Marlowe Schaffner, MD, former vice president at Loma Linda University, passed away at the age of 95.

Marlowe Schaffner, MD, former vice president of medical affairs at Loma Linda University and medical missionary to Africa, passed away March 1, 2017, in Loma Linda, California. He was 95.

A spokesman for the San Bernardino County Coroner said he died of natural causes.

Described by former Loma Linda University Medical Center President John D. Ruffcorn as both “very personable, a very good and loyal friend” and “a very astute administrator who didn’t mince words when he put forth his position,” Schaffner served Kettering Medical Center in Kettering, Ohio, as president from 1969 to 1979 before moving to Loma Linda University Medical Center later that year. He served as vice president at Loma Linda until his retirement in 1983.

Following his post as vice president, Schaffner worked as an emergency room physician at Loma Linda University Medical Center and later at Menifee Valley Medical Center and Hemet Valley Medical Center, a position he still held at the time of his death.

Born Feb. 10, 1922, in Salem, Oregon, Schaffner attended the College of Medical Evangelists, as Loma Linda University School of Medicine was known in those days, graduating as a member of the class of 1946. While in medical school, he concurrently served for two years as a member of the United States Army.

Following an internship at White Memorial Hospital in Los Angeles, he finished his military service with another two year-stint as a physician assigned to the Veteran’s hospital in Walla Walla, Washington. He then entered private practice in Cottage Grove, Oregon.

In 1953, Schaffner and his family moved to Africa at the request of the Seventh-day Adventist Church to serve as medical director of Songa Mission Hospital in Zaire for seven years. However, national upheaval forced the Schaffners to flee the area in July 1960. Schaffner worked for several months at Malamulo Hospital in Malawi while waiting for the tumult in Zaire, then known as the Belgian Congo, to subside. The following year, he flew back to Songa — leaving his family behind as the conflict was still raging — in an attempt to re-establish medical work there. But when the fighting showed no signs of abating, he finally rejoined his family in December of that year in the southern city of Elisabethville, known today as Lubumbashi.

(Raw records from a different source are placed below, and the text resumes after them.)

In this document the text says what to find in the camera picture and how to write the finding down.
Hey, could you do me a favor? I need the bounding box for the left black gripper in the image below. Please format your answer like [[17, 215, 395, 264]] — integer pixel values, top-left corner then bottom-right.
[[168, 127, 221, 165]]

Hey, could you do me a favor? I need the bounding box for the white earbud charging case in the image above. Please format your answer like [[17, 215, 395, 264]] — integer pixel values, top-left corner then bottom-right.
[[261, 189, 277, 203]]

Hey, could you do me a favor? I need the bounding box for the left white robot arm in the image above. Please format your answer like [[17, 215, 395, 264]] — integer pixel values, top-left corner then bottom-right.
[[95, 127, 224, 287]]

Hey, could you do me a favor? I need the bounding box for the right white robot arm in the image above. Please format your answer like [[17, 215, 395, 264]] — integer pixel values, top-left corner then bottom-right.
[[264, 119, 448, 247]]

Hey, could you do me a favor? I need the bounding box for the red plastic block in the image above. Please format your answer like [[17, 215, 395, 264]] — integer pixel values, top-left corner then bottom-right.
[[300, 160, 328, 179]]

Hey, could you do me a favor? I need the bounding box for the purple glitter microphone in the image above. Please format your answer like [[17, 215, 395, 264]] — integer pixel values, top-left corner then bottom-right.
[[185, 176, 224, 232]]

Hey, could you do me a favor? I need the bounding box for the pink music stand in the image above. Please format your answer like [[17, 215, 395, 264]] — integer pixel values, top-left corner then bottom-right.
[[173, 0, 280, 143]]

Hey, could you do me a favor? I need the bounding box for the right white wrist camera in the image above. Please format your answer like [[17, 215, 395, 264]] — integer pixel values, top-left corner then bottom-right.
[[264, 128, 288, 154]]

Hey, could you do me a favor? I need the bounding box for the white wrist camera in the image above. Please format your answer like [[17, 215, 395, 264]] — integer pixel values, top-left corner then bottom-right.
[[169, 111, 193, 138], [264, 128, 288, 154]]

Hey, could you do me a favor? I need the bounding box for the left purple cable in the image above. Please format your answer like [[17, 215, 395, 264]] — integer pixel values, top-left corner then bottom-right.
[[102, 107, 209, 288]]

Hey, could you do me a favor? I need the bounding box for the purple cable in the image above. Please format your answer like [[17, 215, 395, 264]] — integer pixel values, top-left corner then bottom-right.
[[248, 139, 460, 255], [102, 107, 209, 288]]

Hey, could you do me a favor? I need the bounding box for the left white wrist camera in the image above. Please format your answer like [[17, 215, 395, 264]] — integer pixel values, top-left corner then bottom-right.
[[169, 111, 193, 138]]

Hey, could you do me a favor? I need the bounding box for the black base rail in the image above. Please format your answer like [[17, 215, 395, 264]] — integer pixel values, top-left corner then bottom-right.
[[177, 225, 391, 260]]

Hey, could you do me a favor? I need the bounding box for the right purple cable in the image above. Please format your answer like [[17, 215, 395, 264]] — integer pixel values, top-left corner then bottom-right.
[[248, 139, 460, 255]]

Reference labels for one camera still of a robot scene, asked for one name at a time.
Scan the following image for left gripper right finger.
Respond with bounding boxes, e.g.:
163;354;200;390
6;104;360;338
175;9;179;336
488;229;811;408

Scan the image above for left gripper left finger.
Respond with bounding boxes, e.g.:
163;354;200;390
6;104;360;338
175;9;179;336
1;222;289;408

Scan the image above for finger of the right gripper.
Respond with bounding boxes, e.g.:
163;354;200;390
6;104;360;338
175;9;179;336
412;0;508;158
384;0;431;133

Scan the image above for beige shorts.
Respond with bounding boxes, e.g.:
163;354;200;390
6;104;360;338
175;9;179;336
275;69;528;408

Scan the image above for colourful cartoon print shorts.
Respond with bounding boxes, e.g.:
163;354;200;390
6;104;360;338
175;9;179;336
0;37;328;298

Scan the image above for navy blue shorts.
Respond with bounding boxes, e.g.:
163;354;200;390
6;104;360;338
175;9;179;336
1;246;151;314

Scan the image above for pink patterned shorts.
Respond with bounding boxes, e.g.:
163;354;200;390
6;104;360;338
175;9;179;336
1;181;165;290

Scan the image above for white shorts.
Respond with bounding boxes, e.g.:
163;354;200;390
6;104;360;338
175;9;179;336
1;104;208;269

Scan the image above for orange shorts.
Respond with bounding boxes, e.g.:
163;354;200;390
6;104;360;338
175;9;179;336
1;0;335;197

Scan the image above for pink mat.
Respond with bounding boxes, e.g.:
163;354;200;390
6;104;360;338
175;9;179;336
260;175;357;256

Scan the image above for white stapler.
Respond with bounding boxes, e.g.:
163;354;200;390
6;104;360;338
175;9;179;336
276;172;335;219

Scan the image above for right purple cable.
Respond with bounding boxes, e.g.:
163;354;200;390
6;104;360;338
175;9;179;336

In a May 17, 2007, article in Loma Linda City News, writer Don Roth reported that the Schaffners were present during several rebellions. “Everyday life at times was perilous,” he wrote. “Twice his family escaped rebels who were on the loose. Another time, he and other missionaries met in a building that stood between rebels and United Nations troops.” The Congo Crisis ended when Colonel Joseph Mobutu of the Congolese National Army orchestrated a coup and took control of the government in November 1965. Schaffner was eventually appointed medical secretary for the Trans-Africa Division of the church, an entity located in Zimbabwe that was later renamed.

During the 16 years he and his family served in Africa, Schaffner performed an average of 700 operations per year ranging from routine procedures like setting broken bones and correcting hernias to very complex eye surgeries. Roth reported that Schaffner later contrasted that with “specialty surgeons in the United States who do an average of 300-400 procedures a year.”

Schaffner was no less busy during retirement. Roth reported that after he worked for 35 years as an emergency physician, the American College of Emergency Room Physicians recognized Schaffner as “the longest continuously practicing, board-certified Emergency Department physician in the entire United States.”

In his personal life, Schaffner enjoyed traveling to Europe and Asia and serving in leadership roles for a number of organizations, including the Seventh-day Adventist Hospital Association, the Alumni Association of the School of Medicine of Loma Linda University, the Canyon Lake Fine Arts Guild, and the Canyon Lake Property Owners Association.

He is survived by wife Mavis, children Ronald Schaffner, Richard Schaffner, Gregory Davis, Rita Corbett, Roberta Schaffner, and Kimberly Davis, 15 grandchildren and 16 great-grandchildren.

A memorial service is scheduled for Saturday, April 1, at 2 p.m. in the sanctuary of Loma Linda University Church, 11125 Campus Street, in Loma Linda.